Restate word for word the opening line of the data below and every line after it until the line with "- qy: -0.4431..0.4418", that line too, but not the pictures.
===== Listed entries =====
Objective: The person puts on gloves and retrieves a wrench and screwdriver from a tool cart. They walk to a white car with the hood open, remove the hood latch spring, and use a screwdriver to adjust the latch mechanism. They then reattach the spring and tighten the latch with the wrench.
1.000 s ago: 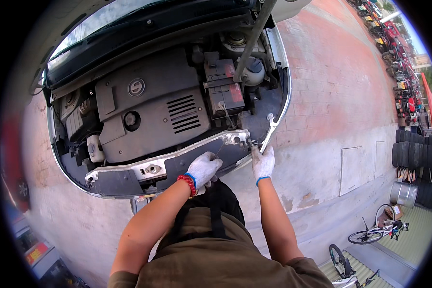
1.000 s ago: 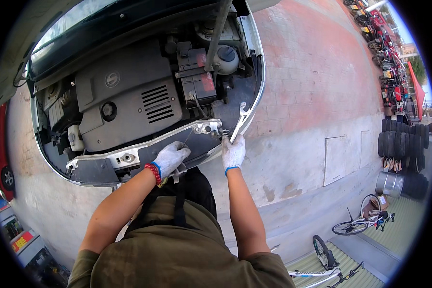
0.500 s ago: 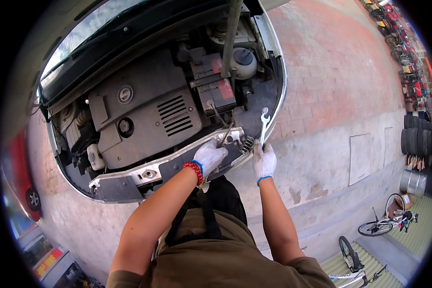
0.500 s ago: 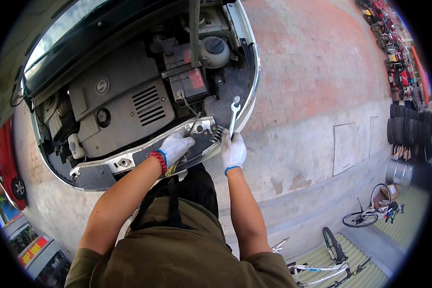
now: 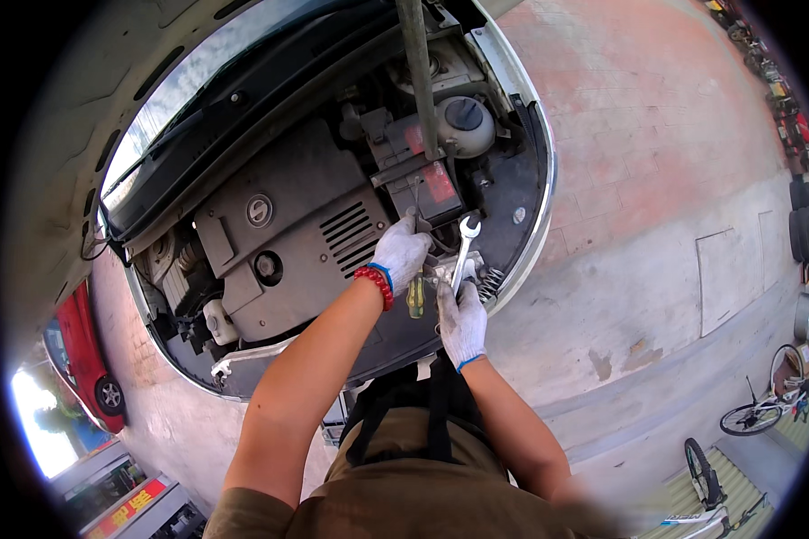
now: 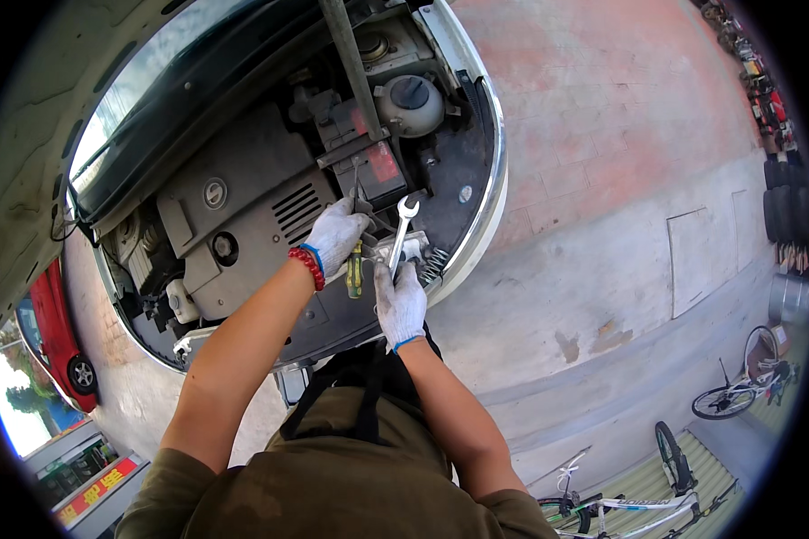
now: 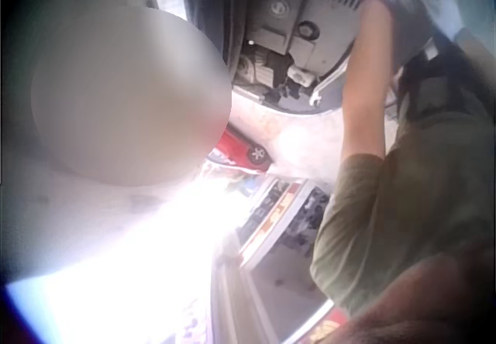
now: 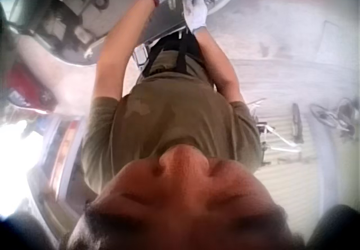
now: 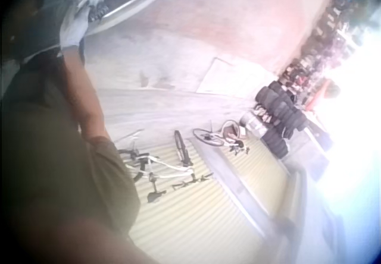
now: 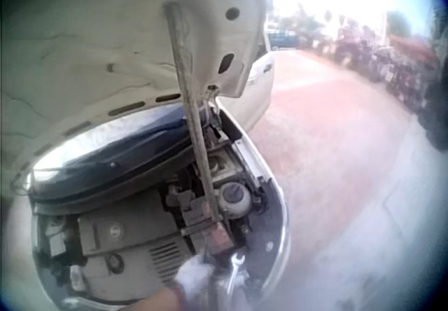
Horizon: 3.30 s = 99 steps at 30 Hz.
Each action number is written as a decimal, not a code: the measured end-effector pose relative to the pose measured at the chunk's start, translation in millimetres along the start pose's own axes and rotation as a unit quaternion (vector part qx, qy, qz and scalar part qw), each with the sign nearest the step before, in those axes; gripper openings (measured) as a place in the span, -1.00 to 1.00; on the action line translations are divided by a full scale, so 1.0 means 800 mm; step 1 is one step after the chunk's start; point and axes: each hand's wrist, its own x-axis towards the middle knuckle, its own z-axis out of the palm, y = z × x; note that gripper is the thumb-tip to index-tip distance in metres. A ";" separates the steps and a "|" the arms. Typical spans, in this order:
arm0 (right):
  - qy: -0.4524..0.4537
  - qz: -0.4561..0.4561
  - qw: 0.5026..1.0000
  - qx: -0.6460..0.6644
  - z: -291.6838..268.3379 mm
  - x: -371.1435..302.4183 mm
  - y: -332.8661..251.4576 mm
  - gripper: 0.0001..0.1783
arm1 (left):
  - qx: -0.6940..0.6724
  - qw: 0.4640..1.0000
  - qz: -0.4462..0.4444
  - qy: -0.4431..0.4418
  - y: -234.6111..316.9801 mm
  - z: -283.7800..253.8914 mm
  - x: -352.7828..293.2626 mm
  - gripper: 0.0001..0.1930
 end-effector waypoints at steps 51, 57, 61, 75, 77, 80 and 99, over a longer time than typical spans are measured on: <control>-0.554 -0.311 0.717 0.286 0.159 -0.268 -0.709 -0.53 | 0.072 0.764 0.447 0.460 0.003 -0.335 -0.528 -0.54; -0.625 -0.219 0.681 0.313 0.193 -0.259 -0.730 -0.59 | 0.093 0.741 0.484 0.456 0.010 -0.346 -0.549 -0.58; -0.567 -0.228 0.723 0.323 0.202 -0.270 -0.728 -0.61 | 0.135 0.640 0.514 0.555 0.077 -0.374 -0.557 -0.61; -0.688 -0.179 0.592 0.379 0.225 -0.244 -0.730 -0.64 | 0.202 0.585 0.302 0.725 0.216 -0.406 -0.515 -0.49; -0.721 -0.146 0.551 0.394 0.225 -0.247 -0.729 -0.63 | 0.172 0.588 0.294 0.733 0.219 -0.409 -0.515 -0.61; -0.733 -0.132 0.540 0.391 0.221 -0.239 -0.723 -0.67 | 0.121 0.580 0.372 0.714 0.215 -0.418 -0.498 -0.55; -0.720 -0.225 0.557 0.347 0.224 -0.236 -0.722 -0.64 | 0.150 0.595 0.275 0.740 0.213 -0.399 -0.488 -0.57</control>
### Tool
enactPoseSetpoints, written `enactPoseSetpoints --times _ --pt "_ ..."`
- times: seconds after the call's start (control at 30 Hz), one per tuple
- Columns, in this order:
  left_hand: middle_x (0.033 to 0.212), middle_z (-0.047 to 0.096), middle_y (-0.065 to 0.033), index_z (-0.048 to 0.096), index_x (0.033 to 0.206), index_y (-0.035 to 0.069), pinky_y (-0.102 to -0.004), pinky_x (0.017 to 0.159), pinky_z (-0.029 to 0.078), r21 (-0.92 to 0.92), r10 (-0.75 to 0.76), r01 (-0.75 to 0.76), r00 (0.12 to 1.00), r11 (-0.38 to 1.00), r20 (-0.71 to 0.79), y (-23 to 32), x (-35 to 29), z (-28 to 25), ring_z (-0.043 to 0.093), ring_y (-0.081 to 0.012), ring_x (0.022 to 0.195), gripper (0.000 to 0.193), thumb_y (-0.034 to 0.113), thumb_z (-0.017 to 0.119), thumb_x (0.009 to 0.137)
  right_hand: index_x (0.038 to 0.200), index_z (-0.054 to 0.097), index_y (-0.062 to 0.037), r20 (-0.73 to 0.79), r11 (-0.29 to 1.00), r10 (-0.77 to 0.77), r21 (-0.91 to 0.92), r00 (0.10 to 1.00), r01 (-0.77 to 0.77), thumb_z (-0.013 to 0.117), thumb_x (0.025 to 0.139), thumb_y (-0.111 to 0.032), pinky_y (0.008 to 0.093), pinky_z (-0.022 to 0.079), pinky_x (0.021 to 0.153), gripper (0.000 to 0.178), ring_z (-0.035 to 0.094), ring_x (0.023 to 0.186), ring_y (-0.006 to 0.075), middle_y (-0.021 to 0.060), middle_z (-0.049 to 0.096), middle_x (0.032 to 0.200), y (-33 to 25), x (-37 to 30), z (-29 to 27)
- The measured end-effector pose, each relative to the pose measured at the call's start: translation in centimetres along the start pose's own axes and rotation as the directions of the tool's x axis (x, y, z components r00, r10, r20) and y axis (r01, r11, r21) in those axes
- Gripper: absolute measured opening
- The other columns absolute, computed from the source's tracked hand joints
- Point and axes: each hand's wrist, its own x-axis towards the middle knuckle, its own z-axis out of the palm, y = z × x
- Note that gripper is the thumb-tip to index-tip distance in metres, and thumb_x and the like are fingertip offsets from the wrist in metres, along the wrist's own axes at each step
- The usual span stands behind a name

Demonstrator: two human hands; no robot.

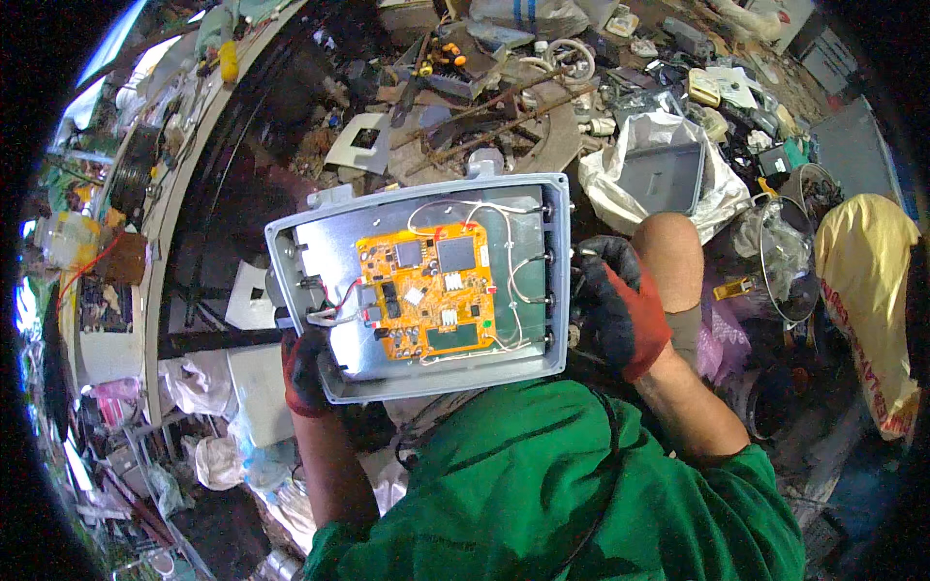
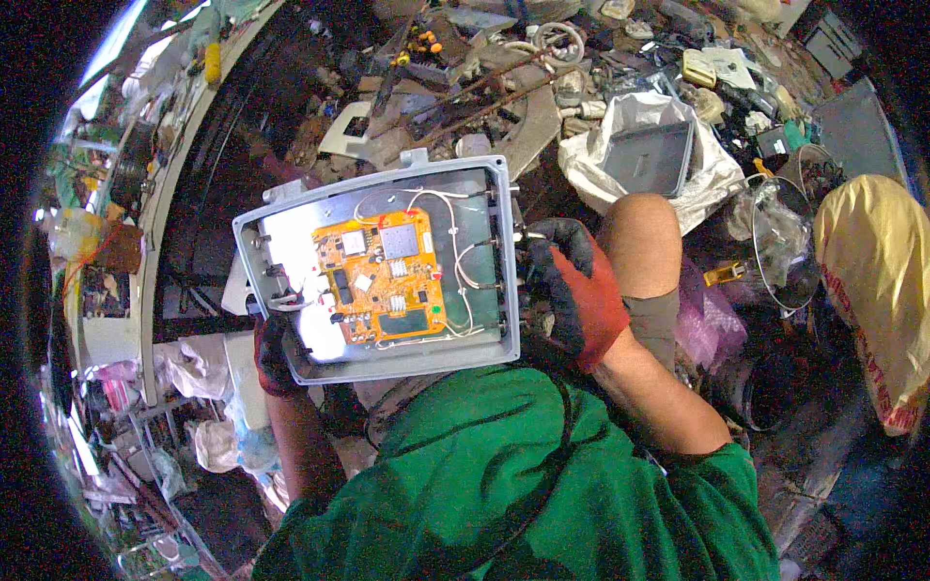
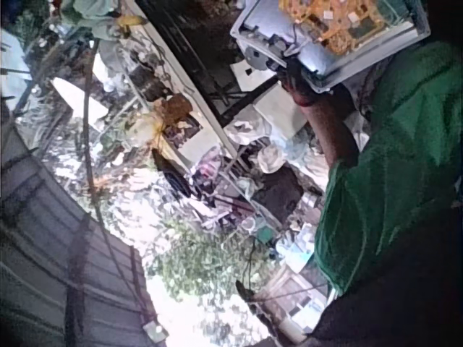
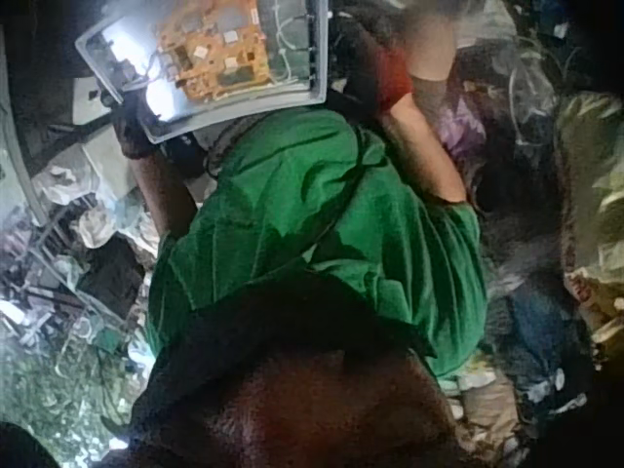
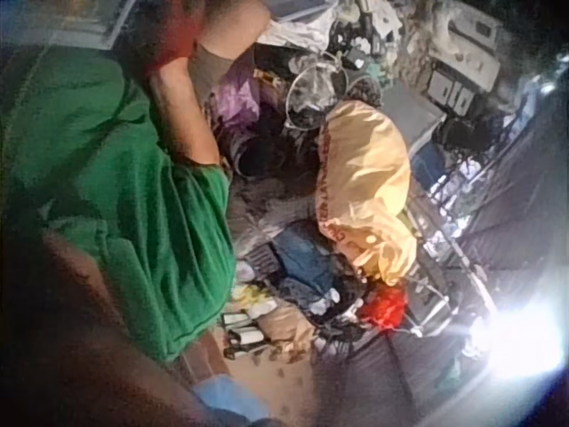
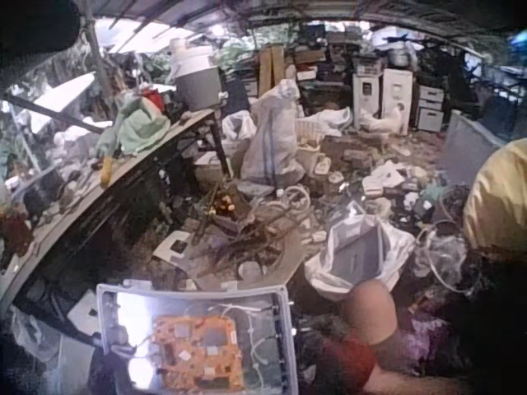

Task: The person disassembles an electronic enclosure using pliers and by hand, removing the casing and inspecting internal components.

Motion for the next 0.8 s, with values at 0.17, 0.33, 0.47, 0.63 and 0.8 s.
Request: enactPoseSetpoints --times 0.17,0.33,0.47,0.63,0.8 --pt "0.13 0.06 -0.0135 0.043 0.144 0.001 -0.0439 0.105 0.047 -0.132 -0.048 0.057 0.996 0.99 0.07 0.2 0.3 -0.7 0.059 -0.0282 0.119 0.061 0.024 0.061 0.09 0.118 0.056 -0.0065 0.05 0.962 0.107 0.248 0.993 -0.116 0.054 0.104 -0.022 0.027 0.051 0.066 0.021 0.06 0.078 0.0096 0.0025 0.065 0.092 -2.1 -0.1 0.2" --pt "0.14 0.055 -0.0157 0.044 0.147 0.006 -0.049 0.112 0.039 -0.349 -0.061 0.183 0.941 0.919 0.334 -0.9 1.1 -0.5 0.053 -0.0321 0.129 0.06 0.036 0.054 0.096 0.12 0.058 -0.0034 0.138 0.975 0.044 0.21 0.989 -0.073 0.056 0.101 -0.013 0.0279 0.054 0.075 0.022 0.063 0.086 0.0109 0.0047 0.067 0.1 -4.0 -1.2 0.6" --pt "0.144 0.053 -0.0146 0.042 0.148 0.005 -0.05 0.113 0.037 -0.112 -0.029 0.042 0.992 0.993 0.12 -2.2 0.6 -1.6 0.052 -0.0321 0.131 0.061 0.032 0.055 0.095 0.119 0.058 -0.0034 0.19 0.954 -0.026 0.298 0.981 -0.033 0.055 0.101 -0.017 0.0278 0.052 0.069 0.023 0.06 0.08 0.012 0.0061 0.064 0.101 -3.9 -1.1 2.3" --pt "0.138 0.057 -0.0156 0.046 0.144 0.001 -0.0476 0.113 0.038 -0.284 -0.033 0.079 0.986 0.956 0.162 -1.7 0.0 -2.3 0.054 -0.0314 0.128 0.057 0.033 0.054 0.097 0.121 0.062 -0.0065 0.103 0.948 0.157 0.262 0.982 -0.18 0.051 0.103 -0.014 0.0276 0.053 0.068 0.022 0.062 0.081 0.0107 0.0046 0.067 0.095 -1.1 1.2 1.0" --pt "0.137 0.057 -0.0142 0.047 0.142 -0.001 -0.0452 0.112 0.036 -0.067 0.053 -0.053 0.999 0.996 0.001 -2.5 -1.5 -3.8 0.053 -0.028 0.127 0.064 0.036 0.062 0.091 0.123 0.062 -0.0087 0.097 0.864 0.287 0.403 0.953 -0.301 0.054 0.103 -0.017 0.0294 0.055 0.066 0.023 0.064 0.082 0.0131 0.0039 0.068 0.099 1.5 2.7 2.3"
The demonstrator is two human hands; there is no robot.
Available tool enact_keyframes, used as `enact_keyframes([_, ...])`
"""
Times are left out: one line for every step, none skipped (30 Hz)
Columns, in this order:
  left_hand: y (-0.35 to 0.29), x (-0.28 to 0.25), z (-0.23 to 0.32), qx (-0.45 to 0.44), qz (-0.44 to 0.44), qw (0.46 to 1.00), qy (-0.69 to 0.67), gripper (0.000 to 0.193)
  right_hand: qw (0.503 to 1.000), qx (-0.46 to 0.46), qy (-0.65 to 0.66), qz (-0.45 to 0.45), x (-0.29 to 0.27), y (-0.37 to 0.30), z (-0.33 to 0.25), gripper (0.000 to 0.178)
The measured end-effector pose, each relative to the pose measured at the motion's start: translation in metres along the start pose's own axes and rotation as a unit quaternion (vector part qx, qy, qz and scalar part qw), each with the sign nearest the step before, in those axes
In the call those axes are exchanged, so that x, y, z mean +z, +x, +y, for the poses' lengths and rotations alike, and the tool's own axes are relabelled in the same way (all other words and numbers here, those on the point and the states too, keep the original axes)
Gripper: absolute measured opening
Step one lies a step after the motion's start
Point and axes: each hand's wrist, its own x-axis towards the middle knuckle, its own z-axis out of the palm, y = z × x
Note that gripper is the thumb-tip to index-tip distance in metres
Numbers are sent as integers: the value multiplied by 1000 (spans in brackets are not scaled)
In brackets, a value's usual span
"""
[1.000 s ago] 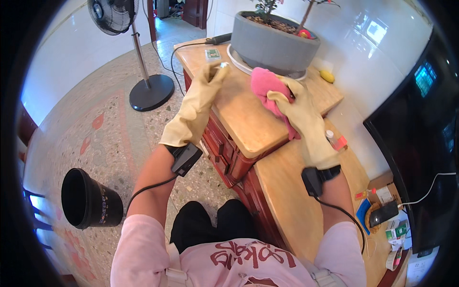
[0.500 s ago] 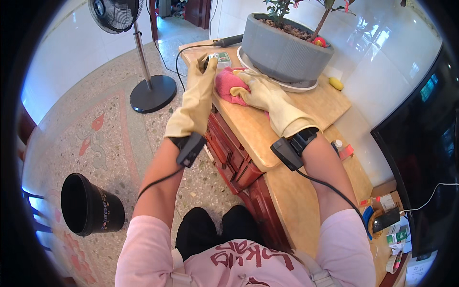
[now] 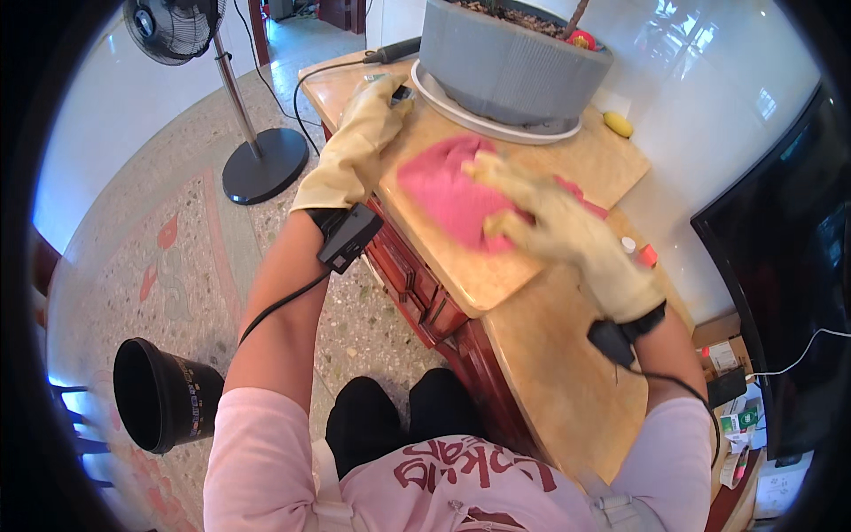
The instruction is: Wiping down a wooden desk, the lower part of a tiled wall, and an ornate wooden chair using a pink cloth.
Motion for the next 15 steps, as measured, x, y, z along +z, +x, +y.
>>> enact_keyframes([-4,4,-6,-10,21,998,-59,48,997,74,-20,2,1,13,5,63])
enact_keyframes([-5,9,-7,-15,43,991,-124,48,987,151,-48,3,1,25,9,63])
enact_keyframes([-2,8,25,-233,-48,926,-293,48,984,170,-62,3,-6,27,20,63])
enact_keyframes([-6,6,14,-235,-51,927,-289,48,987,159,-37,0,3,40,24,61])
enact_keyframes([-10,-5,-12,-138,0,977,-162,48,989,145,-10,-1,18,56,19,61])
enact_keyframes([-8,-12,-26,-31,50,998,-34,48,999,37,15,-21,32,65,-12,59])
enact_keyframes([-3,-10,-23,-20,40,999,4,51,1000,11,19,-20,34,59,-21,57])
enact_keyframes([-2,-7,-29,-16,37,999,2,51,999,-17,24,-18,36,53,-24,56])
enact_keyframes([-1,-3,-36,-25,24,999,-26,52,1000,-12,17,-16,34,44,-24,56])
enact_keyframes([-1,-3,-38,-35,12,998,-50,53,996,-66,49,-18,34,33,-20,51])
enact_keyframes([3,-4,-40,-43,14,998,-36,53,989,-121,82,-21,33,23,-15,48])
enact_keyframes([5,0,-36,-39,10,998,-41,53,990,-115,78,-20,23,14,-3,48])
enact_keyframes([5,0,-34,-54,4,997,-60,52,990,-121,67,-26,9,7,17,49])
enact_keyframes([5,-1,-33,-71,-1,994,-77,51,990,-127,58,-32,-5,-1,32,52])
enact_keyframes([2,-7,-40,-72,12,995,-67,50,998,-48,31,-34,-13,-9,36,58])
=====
[Answer to the exercise]:
Objective: The person puts on gloves and retrieves a wrench and screwdriver from a tool cart. They walk to a white car with the hood open, remove the hood latch spring, and use a screwdriver to adjust the latch mechanism. They then reattach the spring and tighten the latch with the wrench.
1.000 s ago: 
1.000 s ago: 
0.500 s ago: 
0.500 s ago: 
now: 
now: 
now: 
now: 
now: 
now: 
Horizon: 3.30 s = 99 steps at 30 Hz.
Each action number is written as a decimal, not a code: the measured end-effector pose relative to the pose measured at the chunk's start, translation in millimetres along the start pose's own axes and rotation as a unit quaternion (vector part qx, qy, qz and scalar part qw), each with the sign nearest the step before, in those axes; gripper openings (measured) as a place in the span, -1.00 to 1.00; on the action line translations are divided by a full scale, so 1.0 means 800 mm; step 1 is one step after the chunk's start; point and axes: each hand's wrist, its own x-axis towards the middle knuckle, its own z-axis out of the palm, y = z × x; note that gripper is the thumb-tip to index-tip distance in metres. A ";" separates the steps and a "|" the arms. Typical spans, in this order:
arm0 (right):
  - qy: -0.4524..0.4537
  - qz: -0.4561..0.4561
  - qw: 0.5026..1.0000
  - qx: -0.6460..0.6644
  - z: -291.6838..268.3379 mm
  - x: -371.1435..302.4183 mm
  - y: -332.8661..251.4576 mm
  - gripper: 0.0001..0.1783
arm1 (left):
  - qx: -0.6940..0.6724
  - qw: 0.4640..1.0000
  - qz: -0.4462..0.4444
  - qy: -0.4431..0.4418

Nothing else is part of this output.